The annual cash surplus is negative (-10,559 in the first year) so there would be insufficient cash in the fund to service the shortfall. Click on the figures in the Annual cash surplus row to see how they are derived.
The first option might be to
change the loan type from principal and interest to interest-only. However,
while this reduces the deficit from 10,559 to 5,990, the fund would still be in
deficit.
The most obvious option, if they can afford it, is simply to make extra
contributions to the fund. Re-open the Personal Details dialog and add 11,159
as Other income.
For the SMSF to meet its cash flow shortfall, it would require annual contributions of at least $21,959.
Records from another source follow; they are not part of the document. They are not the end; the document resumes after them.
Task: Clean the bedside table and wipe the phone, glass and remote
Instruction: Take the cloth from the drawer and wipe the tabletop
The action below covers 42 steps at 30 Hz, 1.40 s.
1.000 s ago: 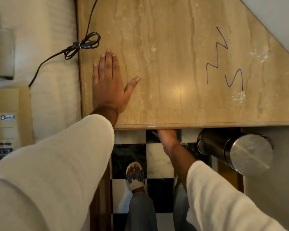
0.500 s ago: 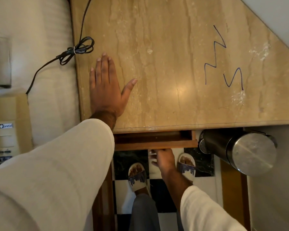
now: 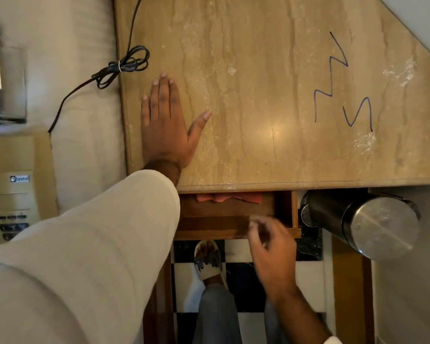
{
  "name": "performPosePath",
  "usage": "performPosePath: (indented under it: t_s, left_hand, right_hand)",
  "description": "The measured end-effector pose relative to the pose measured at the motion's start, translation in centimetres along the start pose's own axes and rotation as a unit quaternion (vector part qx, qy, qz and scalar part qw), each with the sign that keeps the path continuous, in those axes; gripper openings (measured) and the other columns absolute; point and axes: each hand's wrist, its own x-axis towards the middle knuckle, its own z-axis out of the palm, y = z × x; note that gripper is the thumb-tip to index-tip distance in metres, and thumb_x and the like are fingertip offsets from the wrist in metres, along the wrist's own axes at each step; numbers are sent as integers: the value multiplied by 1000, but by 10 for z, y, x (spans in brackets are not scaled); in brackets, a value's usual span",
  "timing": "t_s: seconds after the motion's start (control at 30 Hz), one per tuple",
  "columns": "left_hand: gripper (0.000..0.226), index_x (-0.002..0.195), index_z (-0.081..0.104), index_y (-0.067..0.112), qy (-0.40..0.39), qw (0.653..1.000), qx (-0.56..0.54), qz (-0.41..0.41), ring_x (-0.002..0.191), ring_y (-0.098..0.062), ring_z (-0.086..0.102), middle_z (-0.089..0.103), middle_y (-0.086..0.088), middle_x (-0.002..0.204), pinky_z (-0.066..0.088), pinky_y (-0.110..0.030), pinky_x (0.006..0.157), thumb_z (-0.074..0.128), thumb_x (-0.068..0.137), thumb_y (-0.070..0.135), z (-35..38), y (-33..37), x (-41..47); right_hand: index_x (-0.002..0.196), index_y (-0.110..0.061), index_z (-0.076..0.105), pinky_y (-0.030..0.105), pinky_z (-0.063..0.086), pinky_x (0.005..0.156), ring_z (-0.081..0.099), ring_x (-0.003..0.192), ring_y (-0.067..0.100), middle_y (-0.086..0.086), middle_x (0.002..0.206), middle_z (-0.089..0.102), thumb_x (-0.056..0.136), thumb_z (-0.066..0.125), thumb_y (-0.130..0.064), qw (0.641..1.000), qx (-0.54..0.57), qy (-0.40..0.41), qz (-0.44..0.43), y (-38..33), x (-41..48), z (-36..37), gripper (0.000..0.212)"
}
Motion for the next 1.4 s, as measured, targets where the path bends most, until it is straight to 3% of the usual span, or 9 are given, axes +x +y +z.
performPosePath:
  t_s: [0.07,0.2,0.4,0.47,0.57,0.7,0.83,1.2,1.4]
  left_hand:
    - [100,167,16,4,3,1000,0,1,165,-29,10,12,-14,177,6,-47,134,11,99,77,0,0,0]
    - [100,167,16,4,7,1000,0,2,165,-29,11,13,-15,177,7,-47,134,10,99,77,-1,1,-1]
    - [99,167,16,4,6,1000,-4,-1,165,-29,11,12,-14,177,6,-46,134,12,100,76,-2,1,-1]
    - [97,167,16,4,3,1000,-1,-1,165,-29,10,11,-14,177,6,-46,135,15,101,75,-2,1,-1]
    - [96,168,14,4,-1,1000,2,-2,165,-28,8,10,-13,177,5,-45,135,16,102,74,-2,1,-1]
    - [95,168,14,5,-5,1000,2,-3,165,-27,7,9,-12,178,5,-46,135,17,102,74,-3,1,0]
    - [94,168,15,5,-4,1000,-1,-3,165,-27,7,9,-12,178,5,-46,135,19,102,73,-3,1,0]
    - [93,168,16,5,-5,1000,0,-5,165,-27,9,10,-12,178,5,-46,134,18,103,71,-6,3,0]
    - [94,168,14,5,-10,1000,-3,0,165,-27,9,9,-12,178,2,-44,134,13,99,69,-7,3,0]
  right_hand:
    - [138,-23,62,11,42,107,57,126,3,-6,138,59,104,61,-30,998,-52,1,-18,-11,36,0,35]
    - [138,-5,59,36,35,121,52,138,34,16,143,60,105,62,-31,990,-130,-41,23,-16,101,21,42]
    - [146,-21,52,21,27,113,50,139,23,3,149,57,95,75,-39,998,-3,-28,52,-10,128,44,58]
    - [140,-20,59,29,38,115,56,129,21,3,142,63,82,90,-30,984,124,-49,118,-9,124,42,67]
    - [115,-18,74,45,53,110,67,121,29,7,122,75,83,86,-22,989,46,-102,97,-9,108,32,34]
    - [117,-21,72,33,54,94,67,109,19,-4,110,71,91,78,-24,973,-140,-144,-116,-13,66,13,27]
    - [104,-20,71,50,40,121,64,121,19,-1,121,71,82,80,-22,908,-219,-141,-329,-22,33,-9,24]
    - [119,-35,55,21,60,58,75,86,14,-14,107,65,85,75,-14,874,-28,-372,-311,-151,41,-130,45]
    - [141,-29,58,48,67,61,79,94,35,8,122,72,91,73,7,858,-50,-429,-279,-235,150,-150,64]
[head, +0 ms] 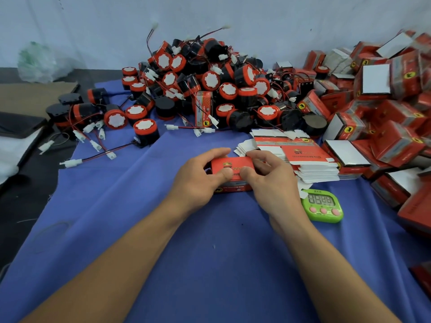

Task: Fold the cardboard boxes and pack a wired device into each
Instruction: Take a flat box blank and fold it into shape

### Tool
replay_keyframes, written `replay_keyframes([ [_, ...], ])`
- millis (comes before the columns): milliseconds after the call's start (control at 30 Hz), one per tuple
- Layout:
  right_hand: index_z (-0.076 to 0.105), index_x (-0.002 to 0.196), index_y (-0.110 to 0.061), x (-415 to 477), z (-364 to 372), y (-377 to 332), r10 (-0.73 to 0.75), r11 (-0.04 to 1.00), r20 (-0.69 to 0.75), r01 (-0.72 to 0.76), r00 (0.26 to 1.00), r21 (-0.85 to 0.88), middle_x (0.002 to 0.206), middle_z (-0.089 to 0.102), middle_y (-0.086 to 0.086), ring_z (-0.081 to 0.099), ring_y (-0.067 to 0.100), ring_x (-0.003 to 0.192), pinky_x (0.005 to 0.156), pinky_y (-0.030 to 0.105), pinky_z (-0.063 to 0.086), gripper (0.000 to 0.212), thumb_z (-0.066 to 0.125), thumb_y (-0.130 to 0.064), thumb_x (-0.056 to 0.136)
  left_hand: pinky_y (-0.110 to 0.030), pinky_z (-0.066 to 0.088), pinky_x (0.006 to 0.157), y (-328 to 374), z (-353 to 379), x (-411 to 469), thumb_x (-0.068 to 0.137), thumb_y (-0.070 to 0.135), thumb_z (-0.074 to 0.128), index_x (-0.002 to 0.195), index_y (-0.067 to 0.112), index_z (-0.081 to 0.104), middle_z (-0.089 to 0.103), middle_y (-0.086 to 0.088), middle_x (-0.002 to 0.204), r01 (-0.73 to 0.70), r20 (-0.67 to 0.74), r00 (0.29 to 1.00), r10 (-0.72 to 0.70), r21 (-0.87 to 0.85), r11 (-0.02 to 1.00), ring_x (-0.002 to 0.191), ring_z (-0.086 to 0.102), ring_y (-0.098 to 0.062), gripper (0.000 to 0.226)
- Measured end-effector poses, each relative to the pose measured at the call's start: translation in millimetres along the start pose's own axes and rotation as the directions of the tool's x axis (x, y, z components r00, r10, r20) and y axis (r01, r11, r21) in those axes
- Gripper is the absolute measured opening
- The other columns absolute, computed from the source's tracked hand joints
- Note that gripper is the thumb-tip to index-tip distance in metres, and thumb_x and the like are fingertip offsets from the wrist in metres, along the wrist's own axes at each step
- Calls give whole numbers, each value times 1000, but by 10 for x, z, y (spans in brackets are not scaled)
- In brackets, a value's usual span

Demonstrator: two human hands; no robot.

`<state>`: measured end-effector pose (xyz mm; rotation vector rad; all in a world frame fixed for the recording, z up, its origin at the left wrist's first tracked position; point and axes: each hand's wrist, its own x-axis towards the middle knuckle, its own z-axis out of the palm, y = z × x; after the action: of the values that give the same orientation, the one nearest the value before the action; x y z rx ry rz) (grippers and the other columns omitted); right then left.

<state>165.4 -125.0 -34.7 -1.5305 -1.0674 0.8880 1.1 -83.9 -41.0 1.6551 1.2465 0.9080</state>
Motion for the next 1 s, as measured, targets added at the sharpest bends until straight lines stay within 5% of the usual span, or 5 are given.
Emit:
replay_keyframes([
  [433,67,99,-36,-79,-297,-148,-129,795,332,298,934,-528,85,69,-8,62,7,75,62,19,47,43,88,-40,62,-18,57,76,47,18,62,102,9,61,115,29,72,80,8,106,70,-58,993,-99,-373,925,95,73,-2,26],
  [633,57,141,-23,127,-702,-379,-128,824,-43,131,991,551,120,73,-2,73,13,106,78,28,60,62,79,-19,83,-24,60,89,37,27,101,110,24,49,124,25,65,74,-3,116,125,-79,980,-183,-470,874,108,72,-10,22],
  [733,61,140,-34,154,-626,-205,-281,943,-181,236,943,-235,127,68,-10,68,9,112,97,35,56,64,80,-15,82,-24,60,89,25,44,117,109,19,50,133,20,64,75,-5,114,130,-86,978,-191,-469,874,105,73,-10,27],
  [900,27,159,-22,317,-515,-87,-171,547,-131,-16,977,-837,163,33,7,24,29,151,120,44,20,79,60,-54,94,-24,60,88,17,20,138,105,9,52,135,21,62,77,-3,108,138,-84,976,-200,-472,871,102,75,-11,34],
  [1000,55,126,-17,322,-441,-112,-101,289,-47,-16,994,-957,130,64,11,55,31,125,117,44,23,40,51,-45,98,-24,60,87,-1,13,140,105,7,53,134,21,61,78,-2,106,134,-79,978,-192,-462,876,101,75,-12,34],
])
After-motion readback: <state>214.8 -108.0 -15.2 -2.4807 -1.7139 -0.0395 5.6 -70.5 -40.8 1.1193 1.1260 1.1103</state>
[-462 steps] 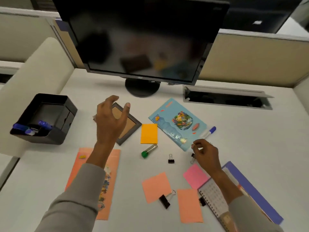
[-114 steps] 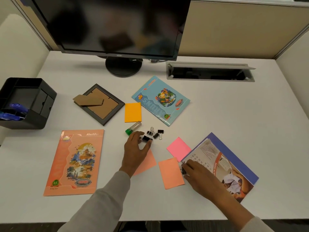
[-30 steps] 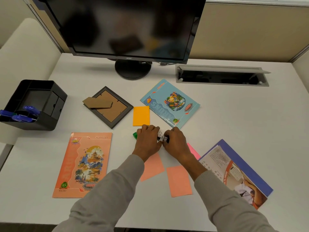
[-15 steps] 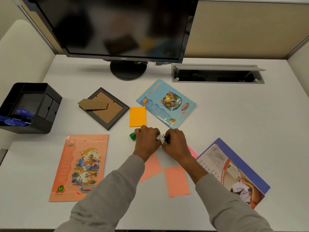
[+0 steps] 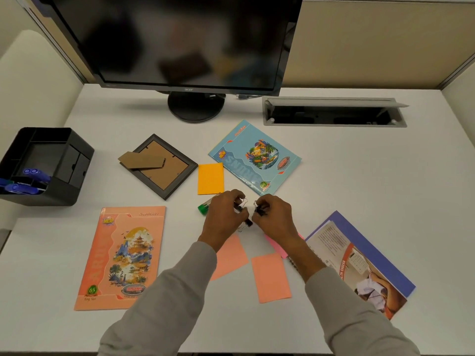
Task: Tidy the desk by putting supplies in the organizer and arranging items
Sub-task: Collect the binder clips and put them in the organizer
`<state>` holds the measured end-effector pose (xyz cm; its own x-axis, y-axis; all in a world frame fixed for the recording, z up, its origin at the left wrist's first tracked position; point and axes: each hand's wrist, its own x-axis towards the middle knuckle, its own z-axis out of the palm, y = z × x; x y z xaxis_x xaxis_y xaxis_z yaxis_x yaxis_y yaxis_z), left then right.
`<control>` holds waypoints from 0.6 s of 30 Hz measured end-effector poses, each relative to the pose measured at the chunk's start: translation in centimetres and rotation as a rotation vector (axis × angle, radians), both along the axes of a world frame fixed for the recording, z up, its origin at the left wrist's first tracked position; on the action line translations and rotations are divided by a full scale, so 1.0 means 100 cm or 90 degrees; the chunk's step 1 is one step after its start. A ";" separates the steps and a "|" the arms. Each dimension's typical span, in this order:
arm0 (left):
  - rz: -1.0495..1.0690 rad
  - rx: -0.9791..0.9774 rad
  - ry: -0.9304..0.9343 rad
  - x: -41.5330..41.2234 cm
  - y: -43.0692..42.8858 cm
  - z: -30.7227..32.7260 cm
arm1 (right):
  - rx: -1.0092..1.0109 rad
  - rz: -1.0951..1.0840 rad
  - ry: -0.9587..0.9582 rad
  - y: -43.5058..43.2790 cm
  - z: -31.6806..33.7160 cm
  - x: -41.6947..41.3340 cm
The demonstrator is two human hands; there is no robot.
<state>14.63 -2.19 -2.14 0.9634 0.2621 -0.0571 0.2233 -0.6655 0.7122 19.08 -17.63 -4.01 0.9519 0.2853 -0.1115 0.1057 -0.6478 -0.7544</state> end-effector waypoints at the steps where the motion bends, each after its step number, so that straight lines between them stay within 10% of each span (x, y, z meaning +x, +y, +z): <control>1: 0.009 -0.034 -0.018 0.000 0.000 0.003 | 0.069 -0.047 0.073 -0.001 0.002 0.001; 8: -0.030 -0.175 -0.053 -0.002 -0.011 0.021 | 0.664 -0.288 0.627 0.003 0.023 -0.002; 18: -0.086 -0.101 -0.052 -0.006 -0.020 0.016 | 0.809 -0.345 0.738 0.005 0.019 -0.008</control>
<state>14.01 -4.20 -0.52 0.9922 0.1247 -0.0075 0.0770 -0.5631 0.8228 18.32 -17.13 -2.13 0.5638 0.4348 -0.7022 -0.7857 0.5445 -0.2937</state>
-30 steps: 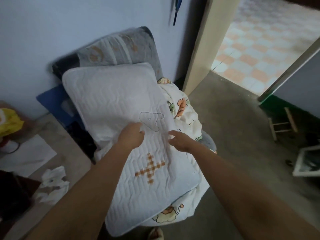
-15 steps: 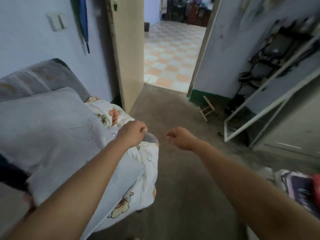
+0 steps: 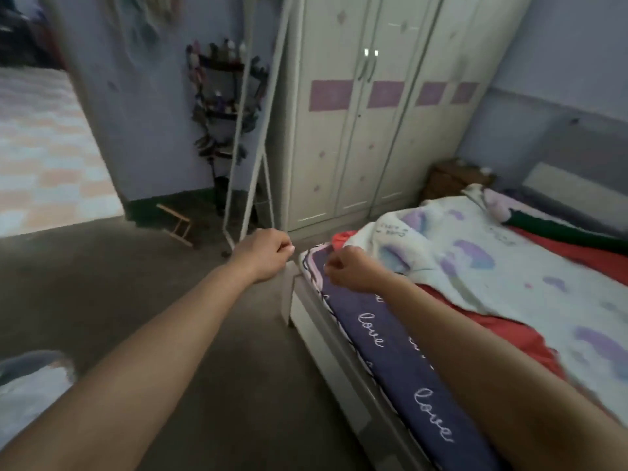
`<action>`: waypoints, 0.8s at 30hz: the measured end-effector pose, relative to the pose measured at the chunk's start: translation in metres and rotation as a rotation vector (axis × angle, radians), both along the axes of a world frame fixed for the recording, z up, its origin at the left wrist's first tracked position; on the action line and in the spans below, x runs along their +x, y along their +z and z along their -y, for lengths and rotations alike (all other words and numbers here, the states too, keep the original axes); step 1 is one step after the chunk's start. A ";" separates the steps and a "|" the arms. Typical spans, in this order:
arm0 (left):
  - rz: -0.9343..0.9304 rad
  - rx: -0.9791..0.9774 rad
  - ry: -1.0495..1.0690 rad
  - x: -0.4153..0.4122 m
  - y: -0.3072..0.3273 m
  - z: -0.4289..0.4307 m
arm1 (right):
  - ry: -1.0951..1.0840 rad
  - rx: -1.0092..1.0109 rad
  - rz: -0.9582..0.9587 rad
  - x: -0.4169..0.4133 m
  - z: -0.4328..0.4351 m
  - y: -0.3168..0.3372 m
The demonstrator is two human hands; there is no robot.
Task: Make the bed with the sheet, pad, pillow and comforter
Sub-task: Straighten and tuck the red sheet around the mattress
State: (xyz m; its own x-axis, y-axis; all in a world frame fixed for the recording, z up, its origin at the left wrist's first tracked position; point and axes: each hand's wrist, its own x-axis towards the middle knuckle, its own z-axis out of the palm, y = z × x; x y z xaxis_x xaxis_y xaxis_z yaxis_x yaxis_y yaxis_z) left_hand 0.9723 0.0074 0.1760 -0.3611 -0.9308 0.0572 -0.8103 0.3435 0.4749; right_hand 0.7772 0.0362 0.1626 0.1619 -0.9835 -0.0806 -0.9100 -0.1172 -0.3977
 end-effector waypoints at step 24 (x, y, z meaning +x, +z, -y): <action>-0.023 -0.025 -1.229 -0.469 -0.028 -0.060 | -1.275 0.006 0.041 -0.316 -0.261 -0.023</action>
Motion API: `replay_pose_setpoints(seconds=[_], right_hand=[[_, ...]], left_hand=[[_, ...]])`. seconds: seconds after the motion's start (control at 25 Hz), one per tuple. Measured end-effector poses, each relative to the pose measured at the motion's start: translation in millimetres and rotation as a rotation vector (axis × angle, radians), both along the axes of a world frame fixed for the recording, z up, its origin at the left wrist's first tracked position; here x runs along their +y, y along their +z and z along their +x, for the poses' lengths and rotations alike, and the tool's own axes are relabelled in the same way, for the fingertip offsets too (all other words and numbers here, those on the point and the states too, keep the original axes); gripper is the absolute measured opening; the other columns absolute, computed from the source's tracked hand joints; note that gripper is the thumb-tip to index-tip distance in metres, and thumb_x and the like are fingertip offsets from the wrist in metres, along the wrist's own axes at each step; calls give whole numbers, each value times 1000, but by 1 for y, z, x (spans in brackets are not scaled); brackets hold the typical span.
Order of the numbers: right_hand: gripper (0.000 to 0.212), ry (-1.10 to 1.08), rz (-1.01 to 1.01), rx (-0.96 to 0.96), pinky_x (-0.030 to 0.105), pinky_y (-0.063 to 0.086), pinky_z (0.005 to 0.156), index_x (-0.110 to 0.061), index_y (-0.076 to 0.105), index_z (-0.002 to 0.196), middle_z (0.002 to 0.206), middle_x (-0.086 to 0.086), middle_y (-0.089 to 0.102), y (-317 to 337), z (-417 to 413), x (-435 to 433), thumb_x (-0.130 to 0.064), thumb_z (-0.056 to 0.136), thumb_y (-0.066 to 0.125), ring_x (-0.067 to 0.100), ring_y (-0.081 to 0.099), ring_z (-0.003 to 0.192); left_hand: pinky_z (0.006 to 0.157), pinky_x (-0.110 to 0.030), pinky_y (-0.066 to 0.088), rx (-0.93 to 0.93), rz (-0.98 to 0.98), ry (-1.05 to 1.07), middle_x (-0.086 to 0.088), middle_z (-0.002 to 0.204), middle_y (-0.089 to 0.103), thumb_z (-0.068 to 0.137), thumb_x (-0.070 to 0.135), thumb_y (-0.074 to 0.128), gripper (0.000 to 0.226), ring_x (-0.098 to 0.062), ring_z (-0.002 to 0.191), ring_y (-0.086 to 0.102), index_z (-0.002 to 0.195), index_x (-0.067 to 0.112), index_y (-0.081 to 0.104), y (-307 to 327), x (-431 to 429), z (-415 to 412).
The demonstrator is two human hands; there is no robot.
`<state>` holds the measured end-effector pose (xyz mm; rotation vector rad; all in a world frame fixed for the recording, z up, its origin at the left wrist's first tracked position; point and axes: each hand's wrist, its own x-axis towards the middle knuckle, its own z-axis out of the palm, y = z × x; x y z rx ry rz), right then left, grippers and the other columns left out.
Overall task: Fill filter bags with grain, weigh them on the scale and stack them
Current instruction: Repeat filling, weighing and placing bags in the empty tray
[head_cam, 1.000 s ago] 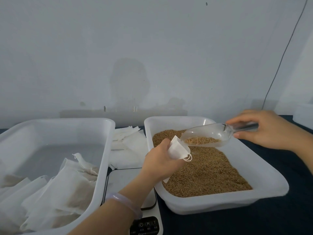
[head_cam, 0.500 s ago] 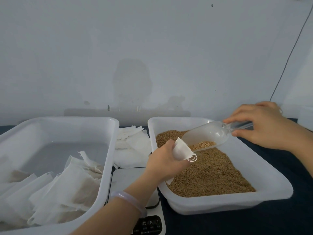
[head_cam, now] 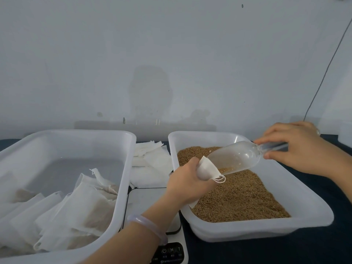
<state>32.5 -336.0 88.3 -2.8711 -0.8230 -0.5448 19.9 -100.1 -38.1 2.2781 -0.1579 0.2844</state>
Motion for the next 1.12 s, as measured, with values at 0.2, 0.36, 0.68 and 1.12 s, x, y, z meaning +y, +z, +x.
replay_pose_setpoints(seconds=[0.2, 0.36, 0.68, 1.12], right_hand=[[34, -87, 169, 226, 25, 39, 86, -45, 62, 95, 96, -26, 59, -11, 10, -15, -20, 76, 76, -4, 53, 91], [27, -178, 117, 391, 22, 45, 84, -39, 57, 99, 101, -20, 58, -54, 22, -22, -26, 80, 71, -1, 56, 92], [38, -230, -127, 527, 19, 51, 78, -41, 59, 103, 99, -18, 62, -138, 49, -1, -38, 71, 78, 1, 60, 85], [35, 320, 946, 746, 24, 54, 75, -30, 74, 95, 100, -6, 73, -84, -3, 101, -7, 93, 48, 10, 67, 95]], left_hand=[[55, -28, 37, 27, -11, 13, 10, 71, 53, 60, 65, 51, 44, -11, 69, 54, 76, 27, 37, 0, 0, 2], [55, -30, 38, 36, -33, -4, 10, 73, 52, 71, 58, 52, 34, -15, 70, 55, 79, 29, 37, 0, 2, 0], [76, -43, 50, 41, -156, -31, -5, 93, 66, 95, 39, 44, 27, -27, 87, 61, 92, 14, 52, 6, 2, -6], [113, -27, 20, 125, -594, -419, 6, 141, 40, 104, 30, 27, 39, -3, 139, 24, 135, 22, 49, 48, 34, -23]])
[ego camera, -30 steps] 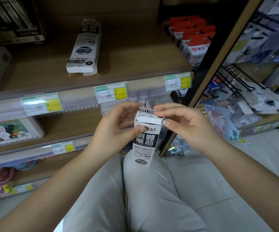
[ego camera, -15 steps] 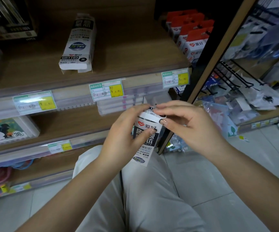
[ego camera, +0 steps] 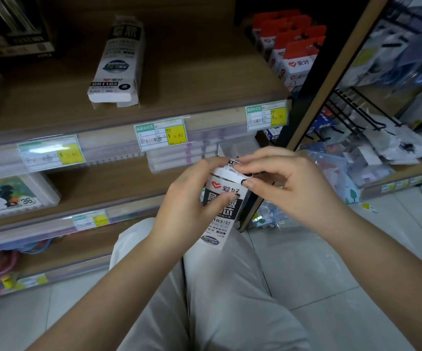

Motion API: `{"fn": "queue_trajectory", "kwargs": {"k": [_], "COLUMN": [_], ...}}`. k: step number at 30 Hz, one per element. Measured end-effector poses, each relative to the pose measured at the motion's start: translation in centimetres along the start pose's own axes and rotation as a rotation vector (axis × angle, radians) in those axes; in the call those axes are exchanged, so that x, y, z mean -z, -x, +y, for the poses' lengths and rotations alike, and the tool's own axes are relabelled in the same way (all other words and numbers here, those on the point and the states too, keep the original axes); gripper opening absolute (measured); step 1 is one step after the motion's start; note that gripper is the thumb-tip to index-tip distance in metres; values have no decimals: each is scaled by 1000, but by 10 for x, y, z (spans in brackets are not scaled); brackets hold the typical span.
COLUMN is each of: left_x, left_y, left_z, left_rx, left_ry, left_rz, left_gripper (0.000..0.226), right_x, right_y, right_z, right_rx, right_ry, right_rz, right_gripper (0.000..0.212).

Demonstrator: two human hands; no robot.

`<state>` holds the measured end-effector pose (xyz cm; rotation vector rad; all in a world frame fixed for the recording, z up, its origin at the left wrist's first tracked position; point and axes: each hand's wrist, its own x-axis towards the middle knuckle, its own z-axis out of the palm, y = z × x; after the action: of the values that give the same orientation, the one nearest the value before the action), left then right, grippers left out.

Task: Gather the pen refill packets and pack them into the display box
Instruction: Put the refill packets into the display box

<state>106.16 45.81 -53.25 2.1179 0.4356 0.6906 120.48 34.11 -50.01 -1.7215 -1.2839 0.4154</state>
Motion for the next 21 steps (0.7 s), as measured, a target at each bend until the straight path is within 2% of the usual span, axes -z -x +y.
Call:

An alternative to making greater cash contributions would
be to provide a significant initial cash deposit. This can be estimated most
easily by trial and error. Firstly Undo the additional cash contributions and
enter a figure between zero and 251,985 (the cash neutral investment required
for a neutral cash flow), say 100k. The Annual cash surplus is still
negative (-2,414 in year 1). Try something higher, say 150k. This
would be more than sufficient as there is a cash surplus of $1,659 in the first
year and it increase with time. With a couple more intermediate trials, a
figure of 130k as a cash deposit would still result in the SMSF meeting its
cash flows.
Under current Australian tax rules, there would be no
capital gains tax if the property were sold once the couple were in retirement
mode. Generate the Investment Analysis report (Menu: Report/Investment
Analysis) which will reveal an equity after-sale of $427,764 at the end of 10
years, representing an after-sale return of 8.61%.